*Before you assume what this post is about. I'm still very much in love with Gary, and wouldn't give up married life for anything.*
We have been truely blessed this weekend with a few marvelous sermons by Brother Charles Kitchens. It was also quite in credible for me to be able to visit with some folks from back home. We spent several hours over at the Ulmer's place fellowshiping, but also eating. Some of you may know that I have been having some trouble adjusting to being so far from home, family, and everything I know. Little things have been a huge ordeal, even involving some tears. I try not to complain and be a burden on Gary, the Lord knows he has enough to deal with at work without me adding to it. I should be a helpmeet not a burden. It's hard to do simple task: go grocery shopping and find the few items I need quickly, get around the Walmart, I go to town and get lost and can't get home. The biggest thing that hits home on nights like this is how few and far between home visits will be. Every fourth Sunday I would be up and on the road about 8 or 8:30 winding my way through the beautiful Tennessee Valley on the way to I-65. I would follow it down to the Jasper exit and drive Alabama highway 69 through the hills. Every morning I would roll up to find all the young folks just a waving, and I knew I was home. I suppose I'm a bit bittersweet tonight, just thinking on all of this on the way home in the dark down a toll road with almost no one else on it. I'm happy to be married, but sad to be leaving all I know behind, but even here Little Union Church all the brothers and sisters have been such a blessing. Even in Florida far from home, the Lord can still see me, reach me, and bless me. It reminds me of a song...
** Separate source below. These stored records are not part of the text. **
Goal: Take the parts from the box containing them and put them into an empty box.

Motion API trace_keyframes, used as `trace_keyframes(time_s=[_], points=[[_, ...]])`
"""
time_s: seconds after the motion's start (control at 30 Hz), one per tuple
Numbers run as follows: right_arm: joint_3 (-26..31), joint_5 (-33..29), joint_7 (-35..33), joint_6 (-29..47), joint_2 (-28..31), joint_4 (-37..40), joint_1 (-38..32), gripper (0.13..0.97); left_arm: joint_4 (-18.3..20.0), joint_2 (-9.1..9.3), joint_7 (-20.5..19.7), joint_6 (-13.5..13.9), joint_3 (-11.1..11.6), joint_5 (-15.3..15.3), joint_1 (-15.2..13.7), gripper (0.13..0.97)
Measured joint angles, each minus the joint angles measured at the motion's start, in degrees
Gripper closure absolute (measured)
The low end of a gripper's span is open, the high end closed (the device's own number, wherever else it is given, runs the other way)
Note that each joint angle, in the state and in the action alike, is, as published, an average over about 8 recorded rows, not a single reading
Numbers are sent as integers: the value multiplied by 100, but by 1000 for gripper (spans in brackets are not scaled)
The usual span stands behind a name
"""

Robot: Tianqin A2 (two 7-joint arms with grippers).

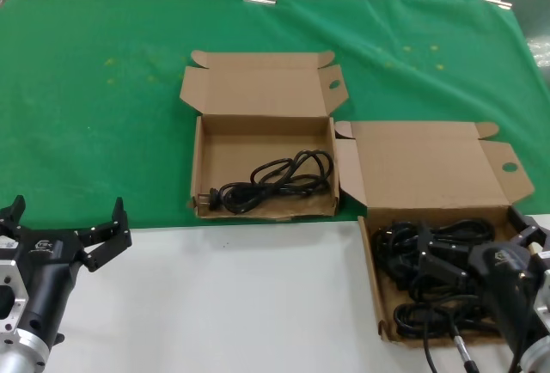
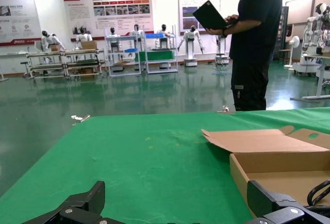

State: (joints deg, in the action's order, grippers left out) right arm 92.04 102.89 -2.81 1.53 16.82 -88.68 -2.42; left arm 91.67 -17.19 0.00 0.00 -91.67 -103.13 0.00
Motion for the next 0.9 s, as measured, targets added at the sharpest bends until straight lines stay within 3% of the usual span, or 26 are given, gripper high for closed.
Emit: trace_keyframes(time_s=[0.9], points=[[0, 0, 0, 0, 0, 0, 0, 129, 0, 0, 0, 0, 0, 0, 0, 132]])
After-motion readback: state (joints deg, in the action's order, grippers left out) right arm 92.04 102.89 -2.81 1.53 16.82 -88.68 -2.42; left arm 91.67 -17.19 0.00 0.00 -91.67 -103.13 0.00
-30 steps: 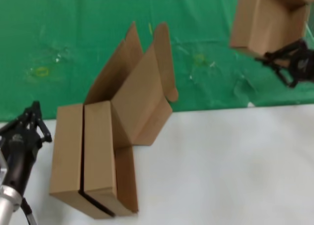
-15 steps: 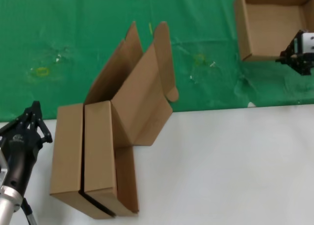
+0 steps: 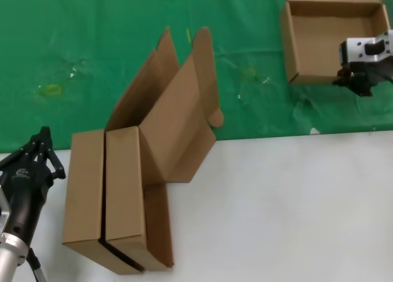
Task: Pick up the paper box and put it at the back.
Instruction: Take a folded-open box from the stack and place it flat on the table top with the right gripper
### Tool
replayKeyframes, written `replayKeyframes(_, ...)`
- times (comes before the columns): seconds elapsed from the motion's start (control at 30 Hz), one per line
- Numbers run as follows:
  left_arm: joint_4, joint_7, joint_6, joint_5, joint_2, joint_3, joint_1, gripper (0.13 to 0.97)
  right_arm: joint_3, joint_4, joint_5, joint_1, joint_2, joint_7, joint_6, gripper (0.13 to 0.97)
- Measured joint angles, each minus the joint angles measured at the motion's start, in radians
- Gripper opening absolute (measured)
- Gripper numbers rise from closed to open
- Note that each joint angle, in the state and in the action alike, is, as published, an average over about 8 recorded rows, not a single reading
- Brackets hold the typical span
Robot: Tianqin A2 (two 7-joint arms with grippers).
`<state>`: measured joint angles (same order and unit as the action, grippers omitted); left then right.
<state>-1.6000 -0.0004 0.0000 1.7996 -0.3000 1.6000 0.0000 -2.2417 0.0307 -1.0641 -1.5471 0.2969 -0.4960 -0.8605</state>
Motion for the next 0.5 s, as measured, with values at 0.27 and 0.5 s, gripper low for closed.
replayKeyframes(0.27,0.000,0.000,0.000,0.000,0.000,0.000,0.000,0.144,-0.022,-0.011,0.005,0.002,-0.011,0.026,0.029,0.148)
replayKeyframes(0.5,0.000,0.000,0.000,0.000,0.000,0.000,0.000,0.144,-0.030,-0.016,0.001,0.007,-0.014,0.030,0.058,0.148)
God has not promised skies always blue,
Flower strewn pathways
All our lives thru,
God has not promised sun without rain,
Peace without sorrow, joy without pain.
But God has promised strength as our day,
Rest when we labor,
Light on the way,
Grace for our trials help from above,
Unfading kindness, undying love.
Tho' we have mingled sunshine and rain,
Clouds decked with rainbows,
Joy mixed with pain,
Let us still trust his mercies right on
And sing His praises all the day long.